My situation is the following: in our corporate network a special kind of SSL certificate issued by the company itself is used. Every time I open a site via https in Firefox a warning monit is displayed saying "sec_error_unknown_issuer". In certificate details it says that this particular certificate was issued by my company, there is a company address and name and everything. It's very annoying because I need to add an exception for the invalid certificate every single time I go to an SSL encrypted site. One possible solution would be to give up SSL and use plain http when possible (there is no difference between SSL and no-SSL at the moment if the network admins handle the certificates themselves I guess) but some sites do not work without SSL, such as bank login pages.

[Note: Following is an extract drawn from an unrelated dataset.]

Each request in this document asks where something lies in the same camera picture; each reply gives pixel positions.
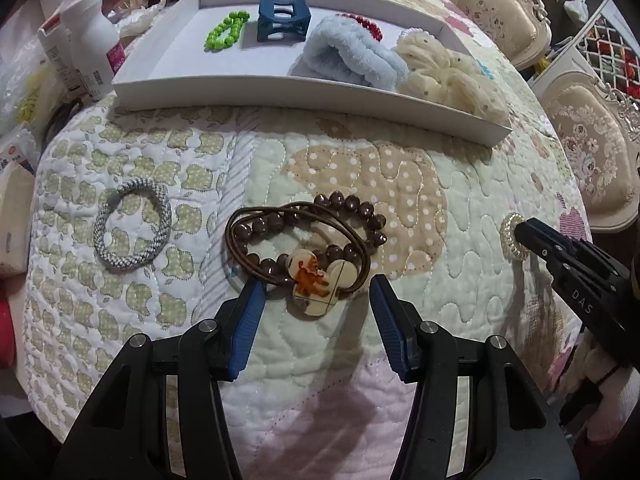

So I think the better idea would be to add the certificate to Firefox list of trusted authorities. To do this, I need to have an authority certificate. I tried to get it with the following Openssl command but to no avail:
openssl s_client -connect hostname:port
It shows one certificate but and then it stops because some certificates could not be verified and the certificate is incorrect because Firefox display an error when I try to import it. I don't remember the exact message now but it was something like "this certificate is not valid authority certificate".
I also tried to use Wireshark but can't use too good and I failed to grab what I was looking for. And as the last resort, it's impossible to disable SSL certificates validation in Firefox.
So how can I grab this local authority certificate that I could import to Firefox and stop being annoyed by the error messages?